Computers used in a weather map display system at the University of Nebraska at Omaha

An automated weather map display shows updated weather maps or other images for public viewing.

==Description==
The weather images may be accessed interactively by the viewer, or a series of maps may be displayed continuously as a loop. Once the maps or webcam images are downloaded from public sites, they are shown using the full screen of the computer display. At a predetermined interval, the display program downloads new images for display. With older software or hardware, the display may be interrupted during updates.

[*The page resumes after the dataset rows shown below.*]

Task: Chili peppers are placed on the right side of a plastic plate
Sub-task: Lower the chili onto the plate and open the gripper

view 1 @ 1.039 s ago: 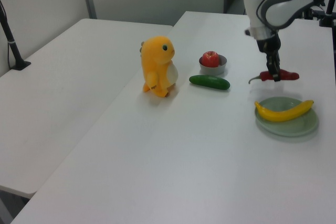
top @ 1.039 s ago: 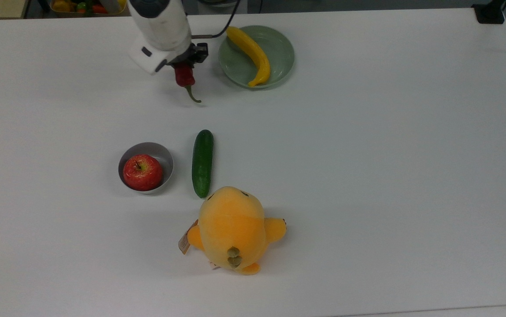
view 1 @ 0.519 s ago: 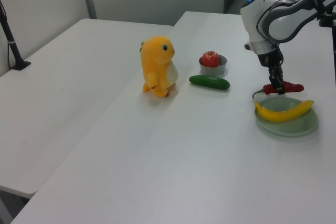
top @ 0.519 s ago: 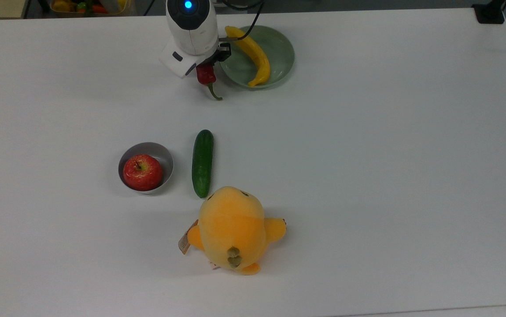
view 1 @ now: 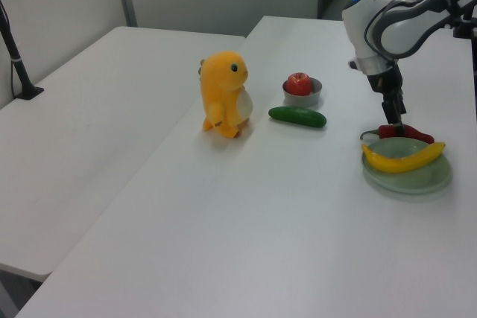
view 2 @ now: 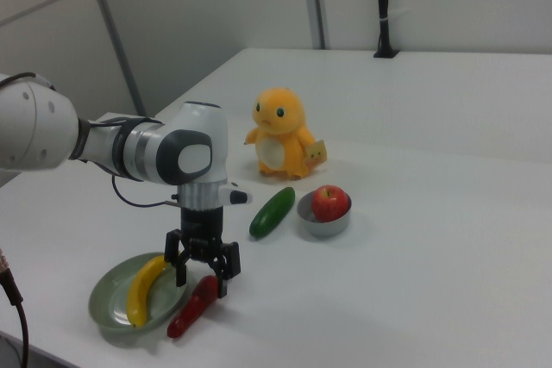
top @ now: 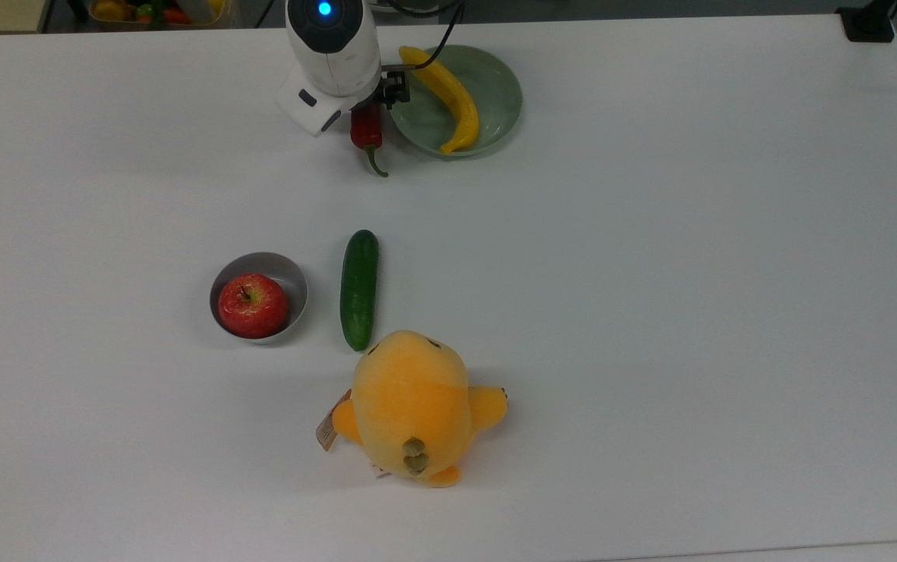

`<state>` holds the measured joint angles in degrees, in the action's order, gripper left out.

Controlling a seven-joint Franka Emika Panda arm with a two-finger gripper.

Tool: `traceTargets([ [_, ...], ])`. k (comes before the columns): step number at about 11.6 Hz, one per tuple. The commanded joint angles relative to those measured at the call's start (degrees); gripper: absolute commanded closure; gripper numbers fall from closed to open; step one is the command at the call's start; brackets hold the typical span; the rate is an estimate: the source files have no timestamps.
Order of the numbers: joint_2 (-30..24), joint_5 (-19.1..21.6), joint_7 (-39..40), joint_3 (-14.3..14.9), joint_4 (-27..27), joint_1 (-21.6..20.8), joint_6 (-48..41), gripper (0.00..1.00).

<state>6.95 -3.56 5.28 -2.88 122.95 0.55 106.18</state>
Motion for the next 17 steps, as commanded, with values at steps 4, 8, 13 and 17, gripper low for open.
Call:
traceTargets([
  [4,-3.9,0.7,-10.6,0.1,-10.9,0.8,-0.5,0.00],
  [8,-10.6,4.0,-16.2,3.0,-11.7,-2.1,5.8,0.00],
  [13,-10.7,5.7,-15.2,10.1,-13.3,-8.9,5.8,0.00],
  [17,-8.6,5.7,-15.1,0.1,-13.3,-0.8,5.6,0.00],
])
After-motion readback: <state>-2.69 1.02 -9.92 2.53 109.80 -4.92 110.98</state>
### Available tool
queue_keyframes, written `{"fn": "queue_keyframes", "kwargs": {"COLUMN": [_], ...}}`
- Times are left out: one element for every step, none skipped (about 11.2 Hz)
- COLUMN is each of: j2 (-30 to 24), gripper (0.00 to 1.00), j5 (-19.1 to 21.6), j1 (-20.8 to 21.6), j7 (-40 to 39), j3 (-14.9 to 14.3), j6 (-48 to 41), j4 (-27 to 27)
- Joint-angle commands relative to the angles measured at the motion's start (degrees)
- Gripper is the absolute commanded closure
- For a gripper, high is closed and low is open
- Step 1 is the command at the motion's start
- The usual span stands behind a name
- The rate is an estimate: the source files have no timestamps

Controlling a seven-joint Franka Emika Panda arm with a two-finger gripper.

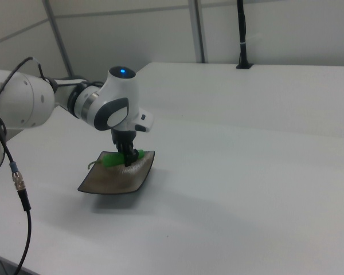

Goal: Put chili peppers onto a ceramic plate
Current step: 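Lower the chili pepper onto the plate and open the gripper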

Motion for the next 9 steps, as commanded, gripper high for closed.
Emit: {"fn": "queue_keyframes", "kwargs": {"j2": [0.7, 0.8, 0.6, 0.2, -0.2, -1.4, -2.9, -5.3, -7.3], "gripper": [0.85, 0.61, 0.3, 0.0, 0.0, 0.0, 0.0, 0.0, 0.0], "j5": [-2.0, -2.4, -2.6, -3.5, -3.6, -3.7, -4.9, -7.6, -10.6], "j1": [1.4, 1.4, 1.5, 1.5, 1.6, 2.3, 2.5, 2.7, 3.1], "j7": [0.7, 0.6, 0.4, 0.8, 0.9, 0.9, 0.9, 0.9, 0.9], "j3": [-0.5, -0.5, -0.5, -0.5, -0.5, -0.5, -0.5, -0.5, -0.5], "j6": [2.0, 1.9, 1.4, 1.2, 1.0, 1.0, 0.5, -1.6, -5.0], "j4": [-1.9, -1.9, -1.9, -1.8, -1.7, -1.5, -1.2, -0.8, 1.0]}}
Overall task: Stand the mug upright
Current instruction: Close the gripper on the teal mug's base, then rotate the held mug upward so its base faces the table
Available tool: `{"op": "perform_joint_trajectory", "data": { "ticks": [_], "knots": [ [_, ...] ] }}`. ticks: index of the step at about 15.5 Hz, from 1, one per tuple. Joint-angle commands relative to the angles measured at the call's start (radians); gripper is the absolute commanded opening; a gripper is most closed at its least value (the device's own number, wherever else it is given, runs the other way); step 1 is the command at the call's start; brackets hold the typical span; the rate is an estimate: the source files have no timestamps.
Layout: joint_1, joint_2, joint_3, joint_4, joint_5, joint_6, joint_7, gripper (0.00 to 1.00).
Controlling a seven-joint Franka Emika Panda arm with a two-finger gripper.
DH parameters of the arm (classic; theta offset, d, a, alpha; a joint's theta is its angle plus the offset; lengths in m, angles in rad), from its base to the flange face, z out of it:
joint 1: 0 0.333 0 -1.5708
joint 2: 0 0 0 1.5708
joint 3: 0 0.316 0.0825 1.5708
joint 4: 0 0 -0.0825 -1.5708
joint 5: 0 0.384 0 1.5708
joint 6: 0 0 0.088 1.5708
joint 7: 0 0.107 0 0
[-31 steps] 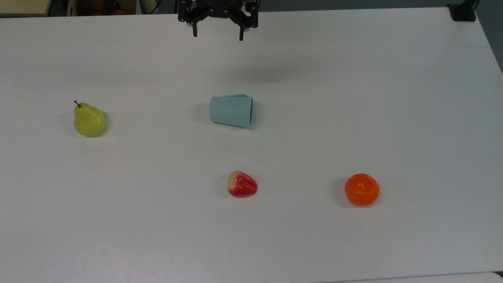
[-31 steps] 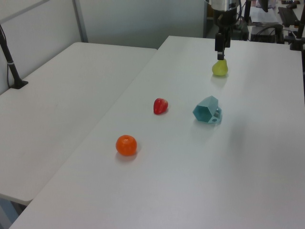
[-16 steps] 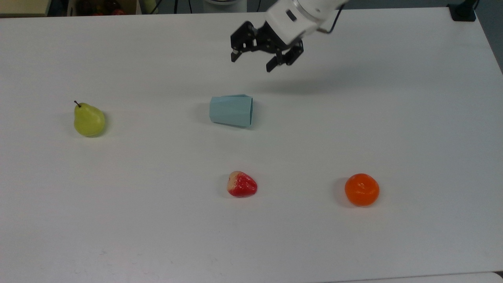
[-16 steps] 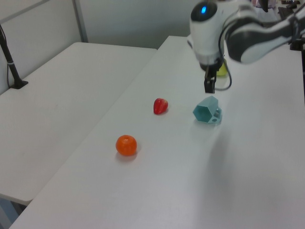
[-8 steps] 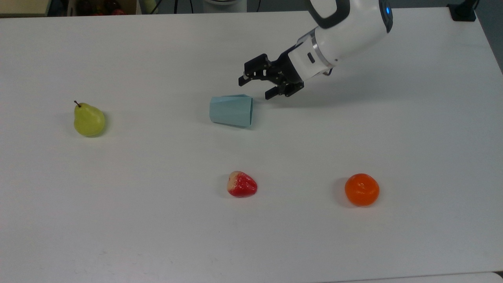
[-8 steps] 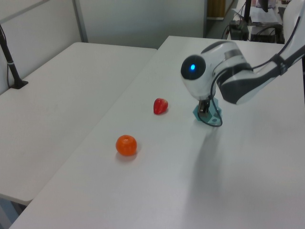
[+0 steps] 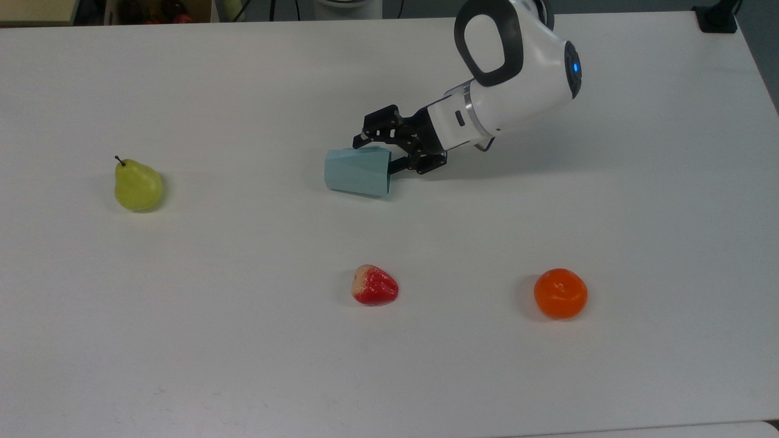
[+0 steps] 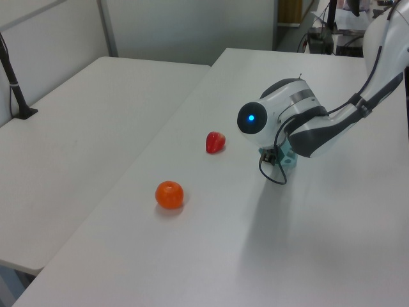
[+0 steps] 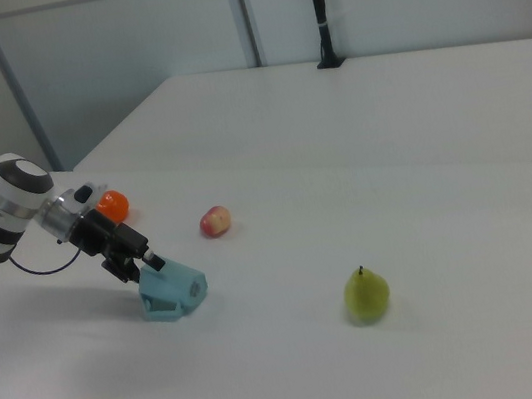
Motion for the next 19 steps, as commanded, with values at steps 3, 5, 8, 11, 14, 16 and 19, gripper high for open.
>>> {"op": "perform_joint_trajectory", "data": {
  "ticks": [3, 5, 8, 11, 14, 16, 19],
  "knots": [
    [-0.015, 0.016, -0.008, 0.002, -0.016, -0.005, 0.043, 0.64],
    [-0.015, 0.018, -0.008, 0.000, -0.016, -0.005, 0.043, 0.48],
    [-0.018, 0.013, -0.008, -0.001, -0.014, -0.008, 0.043, 0.20],
    [-0.029, 0.000, -0.008, 0.005, -0.011, -0.037, 0.040, 0.05],
    [-0.043, -0.039, -0.008, 0.005, -0.002, -0.039, 0.037, 0.00],
    [-0.052, -0.054, -0.006, 0.005, 0.001, -0.039, 0.036, 0.00],
    [-0.071, -0.092, -0.006, 0.008, 0.039, -0.031, -0.021, 0.00]
  ]
}}
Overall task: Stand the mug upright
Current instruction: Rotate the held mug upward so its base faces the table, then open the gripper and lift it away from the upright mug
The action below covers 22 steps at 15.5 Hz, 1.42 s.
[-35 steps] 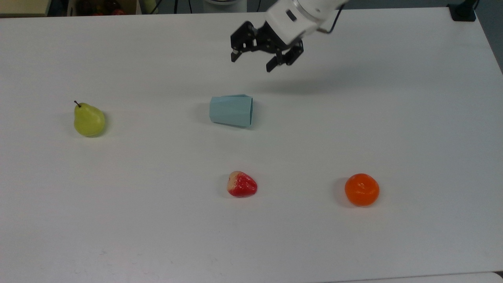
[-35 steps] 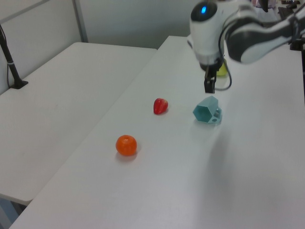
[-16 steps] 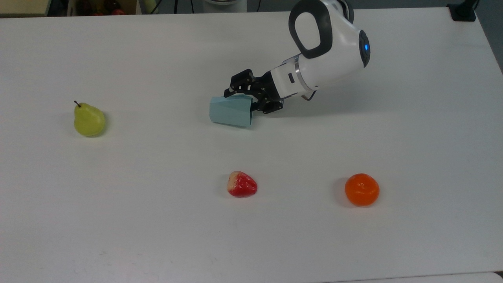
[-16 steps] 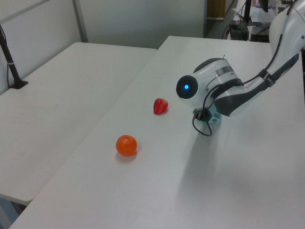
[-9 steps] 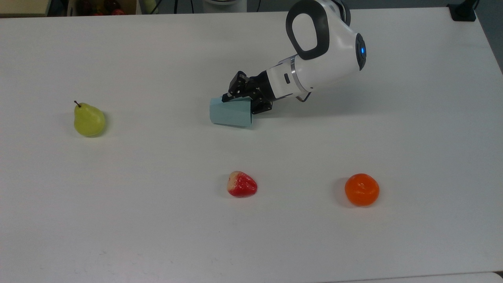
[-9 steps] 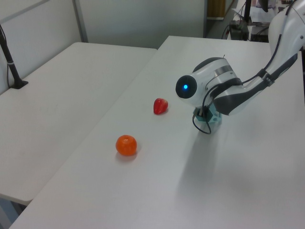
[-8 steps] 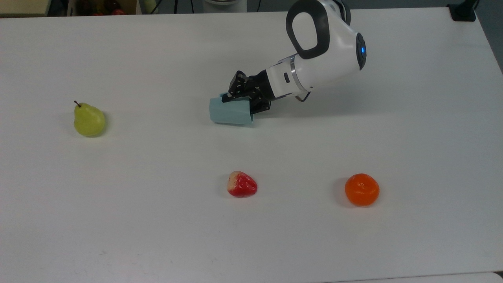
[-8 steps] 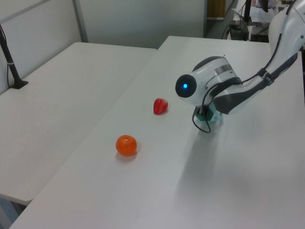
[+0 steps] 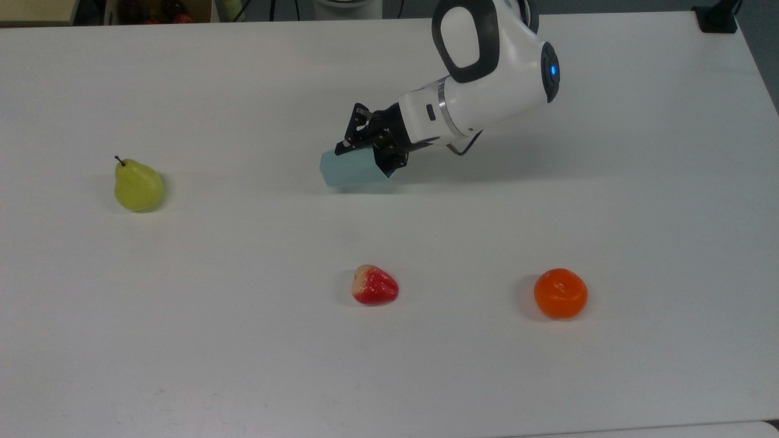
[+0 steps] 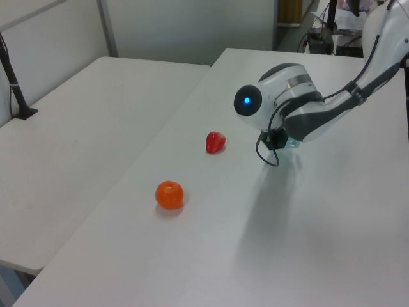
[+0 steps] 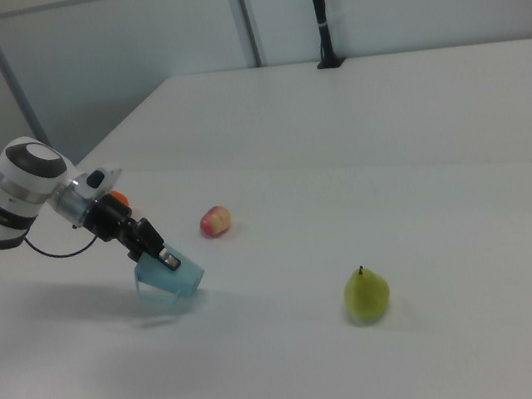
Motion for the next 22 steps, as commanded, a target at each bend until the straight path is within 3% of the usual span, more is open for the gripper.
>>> {"op": "perform_joint_trajectory", "data": {
  "ticks": [1, 7, 11, 15, 20, 22],
  "knots": [
    [-0.031, -0.084, 0.001, -0.010, 0.088, 0.026, -0.084, 0.00],
    [-0.087, -0.132, 0.009, 0.042, 0.426, 0.048, -0.461, 0.00],
    [-0.114, -0.122, 0.009, 0.013, 0.593, 0.244, -0.580, 0.00],
    [-0.136, -0.110, 0.009, -0.061, 0.707, 0.441, -0.678, 0.00],
    [-0.165, -0.102, 0.009, -0.061, 0.855, 0.440, -0.822, 0.03],
    [-0.166, -0.101, 0.009, -0.061, 0.893, 0.437, -0.845, 0.19]
  ]
}}
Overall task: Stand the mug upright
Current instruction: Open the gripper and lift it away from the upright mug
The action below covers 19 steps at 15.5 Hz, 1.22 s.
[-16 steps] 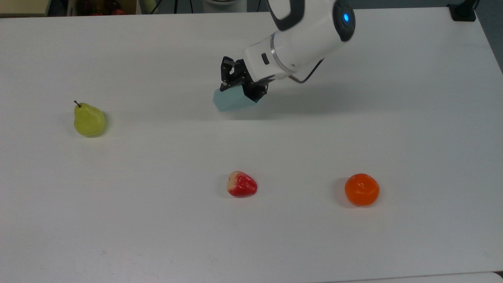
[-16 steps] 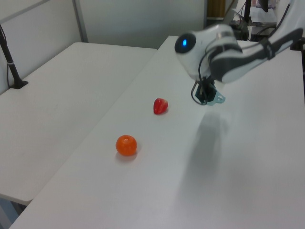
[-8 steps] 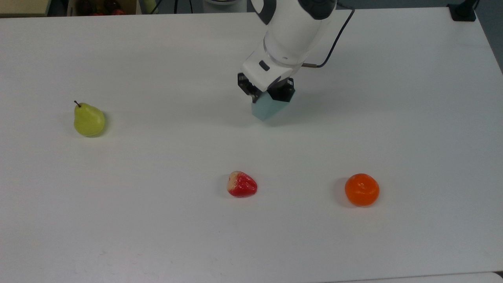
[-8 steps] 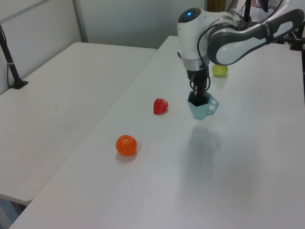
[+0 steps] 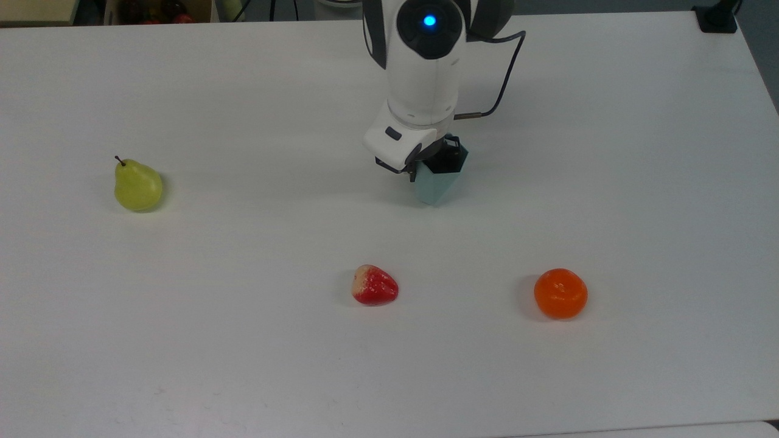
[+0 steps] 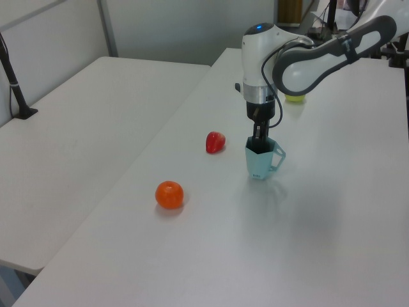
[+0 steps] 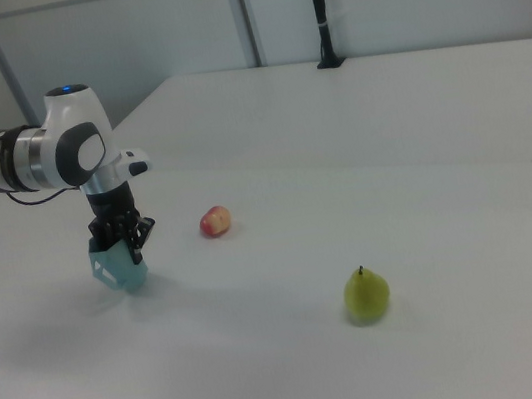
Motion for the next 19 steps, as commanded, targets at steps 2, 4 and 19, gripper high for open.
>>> {"op": "perform_joint_trajectory", "data": {
  "ticks": [2, 4, 19],
  "knots": [
    [-0.021, -0.019, 0.006, -0.022, 0.069, 0.010, -0.068, 0.41],
    [-0.019, -0.011, 0.006, -0.022, 0.069, 0.009, -0.065, 0.45],
    [-0.024, -0.334, -0.107, -0.002, -0.031, -0.305, -0.022, 1.00]
  ]
}}
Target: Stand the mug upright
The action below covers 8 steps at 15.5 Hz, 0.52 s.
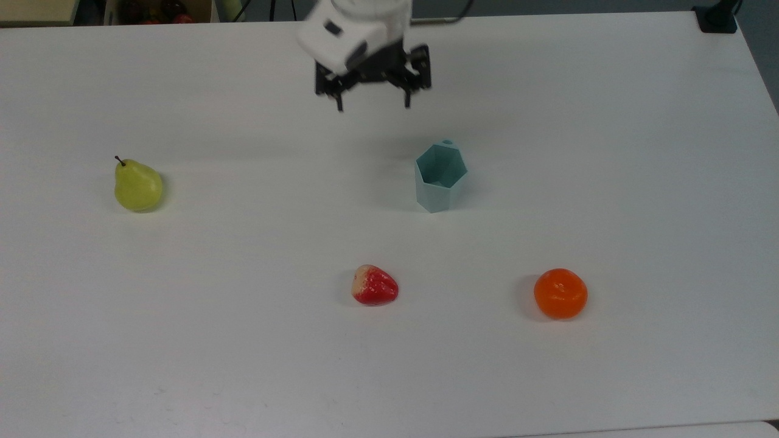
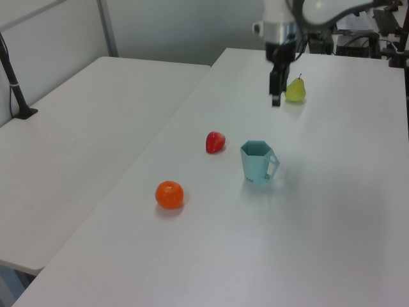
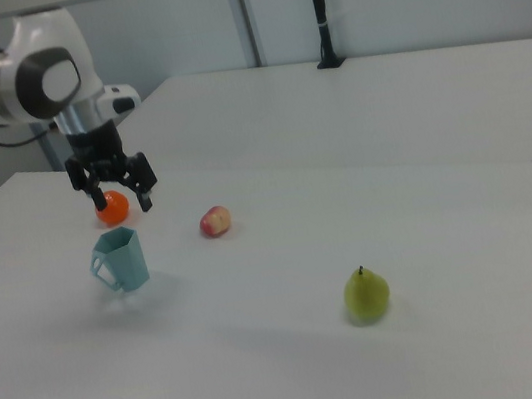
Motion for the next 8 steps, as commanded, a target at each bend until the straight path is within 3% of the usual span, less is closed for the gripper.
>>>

The system is usually used in schools or libraries and other public areas, and is ideal for science-oriented display cases and travel center booths. It is a common fixture in many rest areas along interstate highways. In an educational setting, the maps allow students to see the relationship between global weather patterns and the local weather that they experience. The system can also be used to display emergency weather warnings.

==Example system==
The hardware requirements are relatively modest, allowing older or even obsolescent computers to be used. The primary requirements are reliable hardware, a network connection, and a secure location visible to the public.

For example, the weather map display system at the Department of Geography/Geology at the University of Nebraska at Omaha has been in continuous operation since 1999. Consisting of six Apple Macintosh computers, some dating to 1992 and with as little as 32 MB of memory, the system uses Cron and Applescript to perform certain operations every hour. Files that are downloaded include GIF or JPEG images that display current weather conditions, including NEXRAD radar, lightning strikes, weather warnings and watches. Once the files are downloaded to a folder, JPEGView displays the files in a continuous loop. After an hour, JPEGView stops, the weather maps are deleted, and a new set of maps is downloaded. JPEGView starts again and the new maps are displayed.

The specific computers used in the weather map display system are two Macintosh IIvx computers built in 1992, a Macintosh LC III from 1993, a Macintosh Centris 610 from 1994 and two Power Macintosh 8500 computers built in 1995 that display animated weather maps. Software includes Okey Dokey Pro, Cron, JPEGView, and Applescript. QuickTime Pro is used for the animated weather map display.